I defined the collapse temperature as that temperature at which the mobility of water in the interstitial region becomes significant. This definition does not state or imply that the only mobile constituent would be water. However, other constituents can not be mobile without having mobile water. For example, the movement of Na+ ions in an electric field require mobile water to be present.
You stated that “Collapse temperature, as I understand it, is a function of all constituents (present in a glassy or amorphous state) and therefore unique across various formulations”. I am in full agreement with your statement, however, you are referring to the collapse temperature for a given system where the definition that I offered describes a general state for all aqueous glassy systems.
You further state that “Additionally, it may be stated that within a given system or formulation as water content is reduced via sublimation, the collapse temperature will increase”. I also agree with this statement. But by reducing the water content, one is also changing the composition of the formulation that existed in the interstitial region. However, I must point out to you that the collapse temperature in the frozen matrix below the gas-ice interface will still retain the collapse temperature of the original formulation.
________________________________________________________________________
I have been reading the Guide for Inspections of Lyophilized Products that it appears in the Web that already you know (www.fda.gov/ora/inspect_ref/igs/lyophi.html). There is one of the paragraphs that I have not been able to understand sufficiently well and you help me a lot if you can aclarme the point. It says... "There are some manufacturers that market multiple strengths, vial sizes and have different batch sizes. It is conceivable and probable that each will have its own cycle parameters. A manufacturer that has one cycle for multiple strengths of the same product probably has done a poor job of developing the cycle and probably has not adequately validated their process. Investigators should review the reports and data that support the filed lyophilization cycle". In particular to that refers with "multiple strengths", since I am not able to understand the meaning of the term. Once again I thank you for your cooperation and interested. I like to make a comment on the Glossary of the Guide, if due to your publication they (FDA) have modified the content of the Glossary, but at the present time it contains a definition for the Eutectic Point. If this was as a consequence of your intervention, my congratulations go for you.
Dr. Enrique Mella July 1999
Email address: e_mella@ciudad.com.ar - Republica Argentina
Response by T.A. Jennings, Ph.D.
I think, and I use the word "think" because I cannot be certain just what the FDA may really have in mind, that the term multiple dose refers to a drug made at different dosage forms.

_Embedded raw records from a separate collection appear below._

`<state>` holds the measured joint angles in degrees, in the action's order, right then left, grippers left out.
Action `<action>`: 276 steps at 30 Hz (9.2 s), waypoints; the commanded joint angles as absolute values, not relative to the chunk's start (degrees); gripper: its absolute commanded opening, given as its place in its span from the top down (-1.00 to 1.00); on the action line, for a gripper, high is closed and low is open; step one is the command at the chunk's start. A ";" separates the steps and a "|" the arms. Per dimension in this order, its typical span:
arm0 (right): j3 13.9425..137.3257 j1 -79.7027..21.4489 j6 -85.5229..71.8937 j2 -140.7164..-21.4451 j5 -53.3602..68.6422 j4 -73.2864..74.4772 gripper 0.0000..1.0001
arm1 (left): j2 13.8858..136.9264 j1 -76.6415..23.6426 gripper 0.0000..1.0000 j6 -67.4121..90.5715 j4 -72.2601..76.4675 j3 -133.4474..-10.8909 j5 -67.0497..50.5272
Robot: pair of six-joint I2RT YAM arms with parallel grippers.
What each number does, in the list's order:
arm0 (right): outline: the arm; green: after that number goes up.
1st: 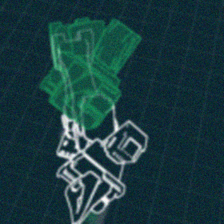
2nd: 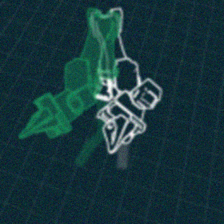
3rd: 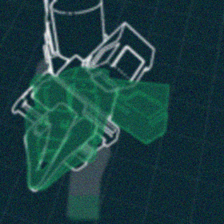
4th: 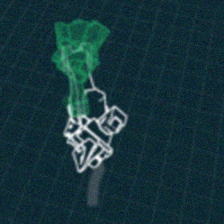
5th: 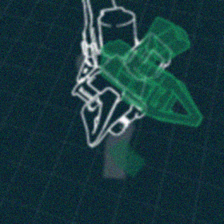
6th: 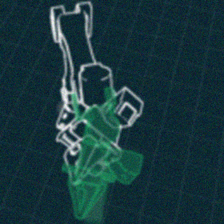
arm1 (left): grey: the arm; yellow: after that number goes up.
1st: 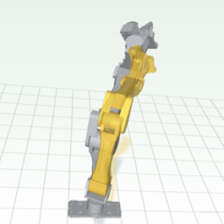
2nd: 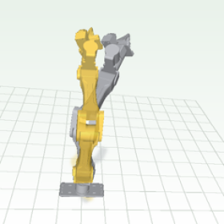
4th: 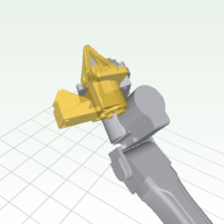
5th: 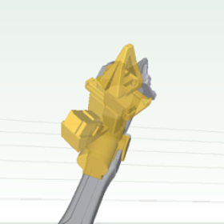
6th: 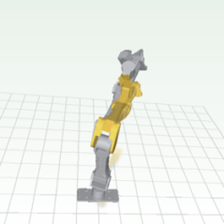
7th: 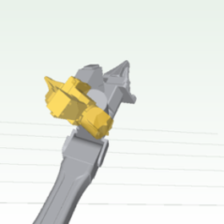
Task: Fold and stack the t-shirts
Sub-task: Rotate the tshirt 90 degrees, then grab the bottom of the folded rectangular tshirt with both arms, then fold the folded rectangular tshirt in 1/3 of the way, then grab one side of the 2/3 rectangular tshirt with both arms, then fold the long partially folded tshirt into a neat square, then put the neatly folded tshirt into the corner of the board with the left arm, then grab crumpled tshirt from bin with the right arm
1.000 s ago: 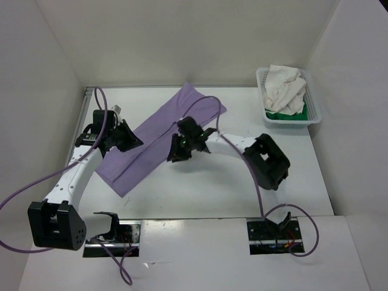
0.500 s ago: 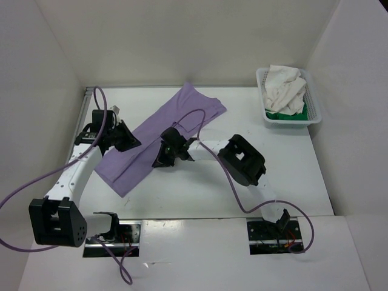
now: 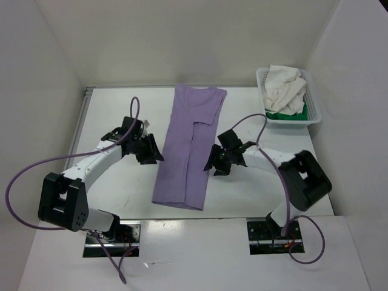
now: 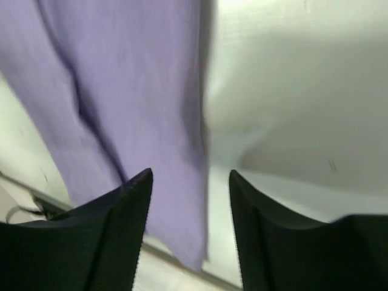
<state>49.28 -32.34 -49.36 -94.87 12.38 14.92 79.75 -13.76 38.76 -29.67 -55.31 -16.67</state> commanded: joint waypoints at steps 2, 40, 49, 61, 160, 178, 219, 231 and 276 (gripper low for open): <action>44.57 -32.17 -48.93 -83.69 12.65 19.34 -0.21 | 79.72 -15.38 0.00 36.91 -32.51 -50.03 -19.85; 31.11 -56.24 -70.40 -76.75 14.33 9.03 1.00 | 76.66 -15.38 1.00 46.41 -39.35 -36.47 -23.20; 46.90 -33.10 -50.94 -68.10 16.25 25.13 1.00 | 75.49 -9.14 1.00 44.90 -40.99 -53.68 -24.15; 70.03 -17.41 -37.88 -99.22 16.00 21.45 1.00 | 111.69 -9.14 1.00 47.37 -30.41 -89.71 -18.63; 31.74 -40.66 -60.17 -70.33 14.76 20.20 1.00 | 75.46 -13.89 1.00 45.18 -31.33 -37.62 -26.79; 66.16 -16.36 -38.25 -86.02 19.34 25.84 1.00 | 96.19 -10.55 1.00 45.97 -29.45 -82.59 -20.59; 66.09 -19.07 -36.65 -89.57 20.30 20.13 0.22 | 128.58 -11.34 0.11 35.33 -13.62 -88.15 -34.10; 61.35 -19.07 -36.65 -84.81 21.36 20.13 0.15 | 120.35 3.23 1.00 44.47 -12.13 -91.24 -27.52; 126.99 13.54 -26.10 -131.73 -15.90 38.84 -0.39 | 88.93 -14.93 0.08 43.51 -11.60 -57.03 -30.50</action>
<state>119.24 14.74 -28.18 -127.07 -10.35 34.96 86.59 -13.15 45.45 -12.49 -55.86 -28.67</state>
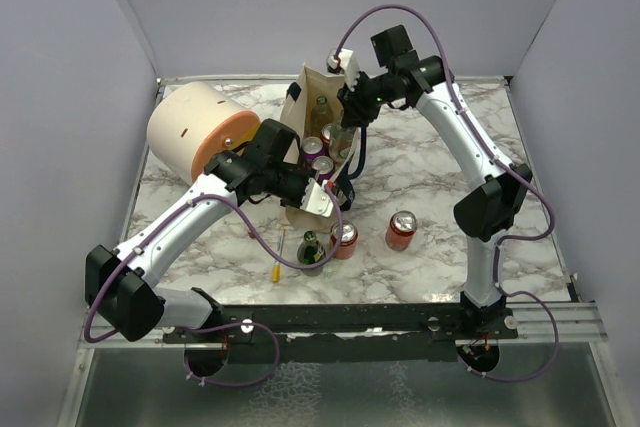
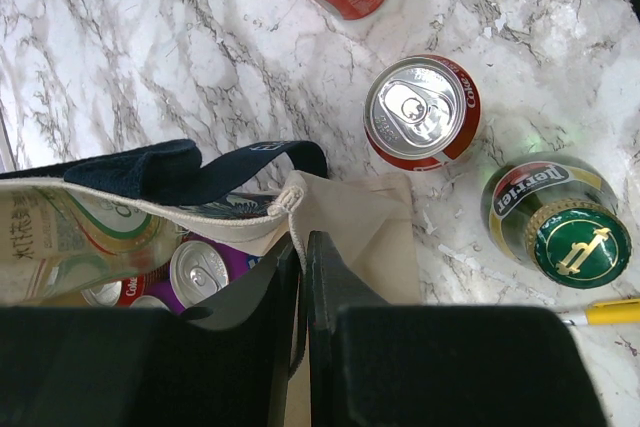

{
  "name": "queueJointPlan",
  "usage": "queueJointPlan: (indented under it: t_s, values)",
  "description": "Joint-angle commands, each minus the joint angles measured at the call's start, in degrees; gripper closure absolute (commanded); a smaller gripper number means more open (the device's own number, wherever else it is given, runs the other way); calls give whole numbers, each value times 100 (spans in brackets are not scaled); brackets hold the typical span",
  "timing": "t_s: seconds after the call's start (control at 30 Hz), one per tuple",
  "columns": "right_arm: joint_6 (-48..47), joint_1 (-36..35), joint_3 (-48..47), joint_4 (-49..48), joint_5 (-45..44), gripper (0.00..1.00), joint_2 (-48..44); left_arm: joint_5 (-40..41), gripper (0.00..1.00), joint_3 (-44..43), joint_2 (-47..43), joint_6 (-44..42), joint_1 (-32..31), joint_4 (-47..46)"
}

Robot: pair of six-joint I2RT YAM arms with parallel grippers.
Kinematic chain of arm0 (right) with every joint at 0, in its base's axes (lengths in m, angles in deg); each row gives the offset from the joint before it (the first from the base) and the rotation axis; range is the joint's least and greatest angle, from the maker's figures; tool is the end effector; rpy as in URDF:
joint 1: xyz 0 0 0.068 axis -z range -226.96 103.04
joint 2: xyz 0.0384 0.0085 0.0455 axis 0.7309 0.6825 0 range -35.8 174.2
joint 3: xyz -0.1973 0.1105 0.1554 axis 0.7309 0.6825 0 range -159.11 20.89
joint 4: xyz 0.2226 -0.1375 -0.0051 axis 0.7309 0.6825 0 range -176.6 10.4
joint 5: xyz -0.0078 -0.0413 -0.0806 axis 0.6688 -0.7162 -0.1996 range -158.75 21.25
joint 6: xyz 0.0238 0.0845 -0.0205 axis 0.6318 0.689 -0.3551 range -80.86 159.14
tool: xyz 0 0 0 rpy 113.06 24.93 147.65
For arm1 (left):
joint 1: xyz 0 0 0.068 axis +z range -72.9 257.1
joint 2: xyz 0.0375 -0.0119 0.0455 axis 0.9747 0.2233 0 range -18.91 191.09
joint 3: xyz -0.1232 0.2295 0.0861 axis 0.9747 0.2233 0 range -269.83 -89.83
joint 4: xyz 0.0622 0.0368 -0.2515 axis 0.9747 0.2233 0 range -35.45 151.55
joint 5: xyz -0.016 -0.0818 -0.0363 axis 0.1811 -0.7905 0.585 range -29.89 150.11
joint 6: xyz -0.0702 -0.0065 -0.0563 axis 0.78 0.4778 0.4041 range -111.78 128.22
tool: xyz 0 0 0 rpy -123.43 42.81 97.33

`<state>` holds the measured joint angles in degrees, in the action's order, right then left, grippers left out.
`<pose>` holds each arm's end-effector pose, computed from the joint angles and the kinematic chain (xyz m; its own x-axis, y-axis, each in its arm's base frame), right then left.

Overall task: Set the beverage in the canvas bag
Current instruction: Place the drink in the canvas bag.

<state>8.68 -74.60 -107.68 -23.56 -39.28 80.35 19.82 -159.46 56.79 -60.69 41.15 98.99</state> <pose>0.3847 0.2463 0.3518 -0.2455 -0.6266 -0.7396 -0.9336 0.3584 0.0063 0.2048 -0.2129 0.3000 0.5036 0.5139 -0.6945 0.8639 -0.2873 0.4138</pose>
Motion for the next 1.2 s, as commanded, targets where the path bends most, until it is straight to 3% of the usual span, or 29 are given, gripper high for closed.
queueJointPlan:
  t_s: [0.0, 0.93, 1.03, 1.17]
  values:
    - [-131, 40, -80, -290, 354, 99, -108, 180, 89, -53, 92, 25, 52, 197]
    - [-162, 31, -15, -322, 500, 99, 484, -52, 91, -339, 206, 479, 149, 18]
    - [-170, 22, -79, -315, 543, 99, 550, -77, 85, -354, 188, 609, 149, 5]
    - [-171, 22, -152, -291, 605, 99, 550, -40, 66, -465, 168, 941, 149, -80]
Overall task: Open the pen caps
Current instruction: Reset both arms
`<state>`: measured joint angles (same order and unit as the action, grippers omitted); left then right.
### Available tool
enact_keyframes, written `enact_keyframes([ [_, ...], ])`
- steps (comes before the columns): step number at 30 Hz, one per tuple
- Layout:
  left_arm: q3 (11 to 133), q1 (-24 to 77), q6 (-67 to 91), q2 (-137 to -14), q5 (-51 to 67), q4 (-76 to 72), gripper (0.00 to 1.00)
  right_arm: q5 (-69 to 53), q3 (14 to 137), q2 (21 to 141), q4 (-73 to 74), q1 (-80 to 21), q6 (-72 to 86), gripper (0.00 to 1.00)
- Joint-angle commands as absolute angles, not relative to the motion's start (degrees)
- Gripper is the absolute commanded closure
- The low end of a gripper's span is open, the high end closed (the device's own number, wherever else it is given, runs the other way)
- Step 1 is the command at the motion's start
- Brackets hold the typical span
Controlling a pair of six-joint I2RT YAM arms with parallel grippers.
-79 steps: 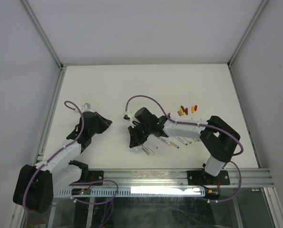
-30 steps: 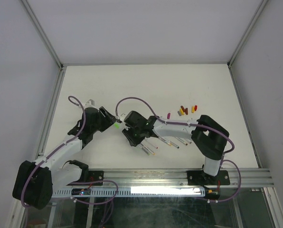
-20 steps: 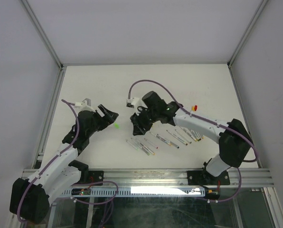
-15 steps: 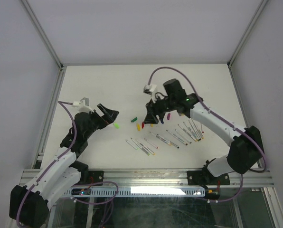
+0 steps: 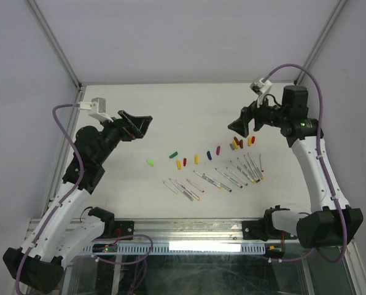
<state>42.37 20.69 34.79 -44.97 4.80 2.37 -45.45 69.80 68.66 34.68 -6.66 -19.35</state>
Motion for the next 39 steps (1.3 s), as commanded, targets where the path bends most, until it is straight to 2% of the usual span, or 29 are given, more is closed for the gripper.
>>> enact_keyframes([
  [1, 51.66, 21.13, 26.39, -44.74, 4.54, 7.82, 0.01, -46.62, 78.17, 68.63, 34.44, -0.98, -17.97, 0.02],
  [9, 60.73, 21.10, 20.52, -42.97, -0.60, 14.74, 0.01, -44.25, 92.56, 70.09, 41.60, 0.20, -13.23, 0.02],
  [16, 65.88, 21.10, 16.75, -44.19, -2.56, 20.65, 0.01, -43.40, 95.03, 66.36, 41.40, 0.21, -7.97, 0.02],
  [21, 67.09, 21.10, 16.09, -45.87, -1.08, 21.96, 0.01, -32.89, 96.42, 65.34, 39.07, 0.18, 2.89, 0.01],
  [39, 63.89, 21.09, 17.75, -46.65, 4.94, 19.79, 0.01, -27.90, 94.33, 64.09, 38.19, 0.20, 0.90, 0.01],
])
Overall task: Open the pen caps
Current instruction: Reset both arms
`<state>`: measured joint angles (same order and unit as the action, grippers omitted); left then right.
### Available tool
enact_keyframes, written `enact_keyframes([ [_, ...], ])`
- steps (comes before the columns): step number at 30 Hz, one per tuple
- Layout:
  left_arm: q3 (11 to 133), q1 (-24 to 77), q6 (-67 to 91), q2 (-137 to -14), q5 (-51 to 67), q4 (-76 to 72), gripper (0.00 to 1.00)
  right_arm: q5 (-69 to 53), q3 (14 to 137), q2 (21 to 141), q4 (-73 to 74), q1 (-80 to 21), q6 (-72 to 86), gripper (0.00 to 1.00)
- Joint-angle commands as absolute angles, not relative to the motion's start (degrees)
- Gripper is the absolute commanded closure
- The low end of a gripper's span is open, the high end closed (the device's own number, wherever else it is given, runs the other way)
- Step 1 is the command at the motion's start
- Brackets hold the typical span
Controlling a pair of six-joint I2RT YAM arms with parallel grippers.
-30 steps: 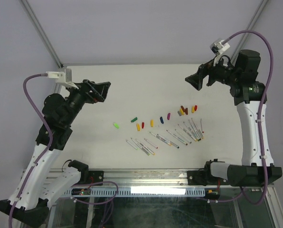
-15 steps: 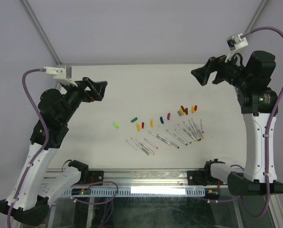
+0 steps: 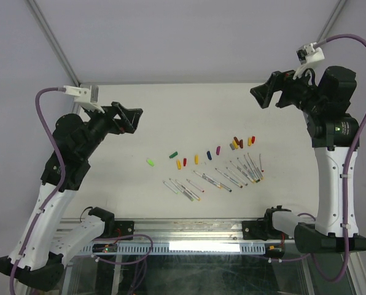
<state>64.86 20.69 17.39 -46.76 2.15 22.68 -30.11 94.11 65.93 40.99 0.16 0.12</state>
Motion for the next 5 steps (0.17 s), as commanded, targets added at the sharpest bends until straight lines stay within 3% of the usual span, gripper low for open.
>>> enact_keyframes([
  [1, 63.68, 21.10, 17.93, -46.76, 5.42, 19.50, 0.01, -27.38, 94.24, 64.00, 38.17, 0.24, 0.77, 0.01],
  [5, 63.16, 21.11, 18.45, -46.79, 6.59, 18.68, 0.01, -26.97, 93.85, 63.79, 37.91, 0.31, 0.70, 0.01],
])
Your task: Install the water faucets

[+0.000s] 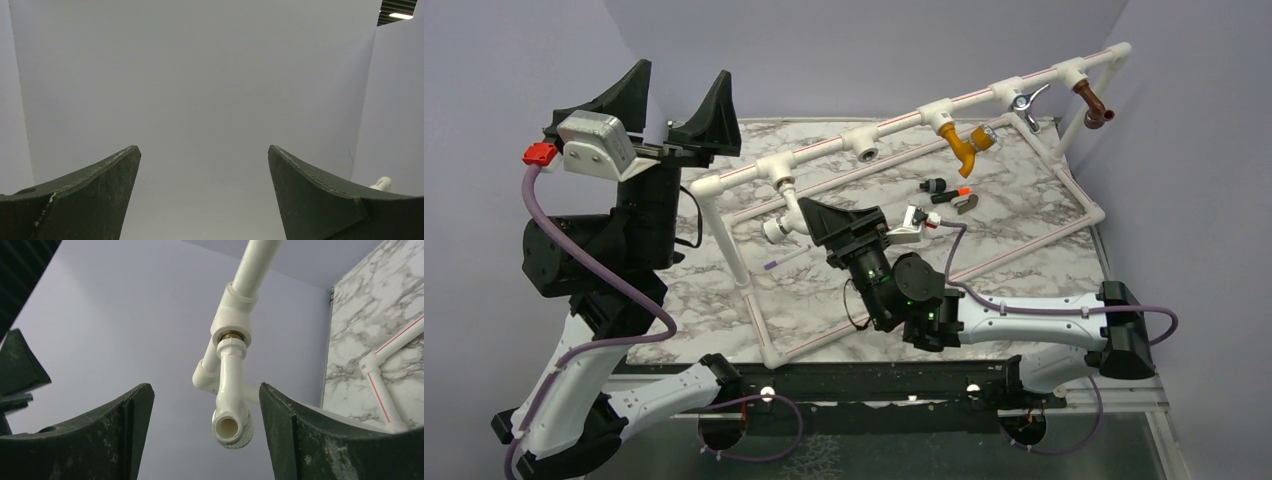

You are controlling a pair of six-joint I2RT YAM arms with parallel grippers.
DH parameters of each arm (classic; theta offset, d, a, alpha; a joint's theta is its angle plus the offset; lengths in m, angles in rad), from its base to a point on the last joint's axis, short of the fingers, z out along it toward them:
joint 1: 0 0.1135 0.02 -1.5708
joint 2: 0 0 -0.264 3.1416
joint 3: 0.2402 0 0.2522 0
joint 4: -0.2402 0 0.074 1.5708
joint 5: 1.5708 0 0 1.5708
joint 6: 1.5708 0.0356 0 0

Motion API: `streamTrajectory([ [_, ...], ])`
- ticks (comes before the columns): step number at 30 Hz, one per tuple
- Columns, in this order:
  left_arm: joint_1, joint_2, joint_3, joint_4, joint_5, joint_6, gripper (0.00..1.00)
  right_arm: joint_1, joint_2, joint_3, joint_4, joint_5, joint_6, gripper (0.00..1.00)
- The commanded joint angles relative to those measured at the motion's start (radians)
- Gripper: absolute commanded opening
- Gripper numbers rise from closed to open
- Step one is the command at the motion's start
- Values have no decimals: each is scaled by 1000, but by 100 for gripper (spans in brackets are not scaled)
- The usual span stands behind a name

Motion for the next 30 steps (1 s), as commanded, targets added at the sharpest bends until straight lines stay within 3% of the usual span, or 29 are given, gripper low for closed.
streamTrajectory([
  [1,-13,2,30,-1,-28,18,99,3,-65,4,-33,-125,-306,82],
  [10,-17,2,36,-6,-22,9,99,2,-185,-19,-133,-270,-823,82],
  [16,-17,7,40,-13,-12,1,99,2,-241,51,-314,-437,-1213,82],
  [19,-17,9,41,-16,-10,-2,99,3,-254,88,-417,-493,-1416,90],
  [30,-17,17,43,-19,-5,-4,99,3,-335,26,-590,-673,-2084,90],
])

For example, there may be a single dosage form that has a fill-volume of just 5 mL while a multi-dosage form would be in a larger container with 50 mL.
Perhaps the FDA is objecting to companies having the same lyophilization process for both dosage forms. They may base their objection on the fact that the lower dosage form is just sitting for periods of time without any processing. It is my opinion that so long as the final product meets the drug specifications, efficiency should not be the concern of the regularly agency.
I have have not visited the FDA web site lately but if my INSIGHTs have done some small good then it has been worth the effort. I believe that the free exchange of information by the internet will make this a better world to live in.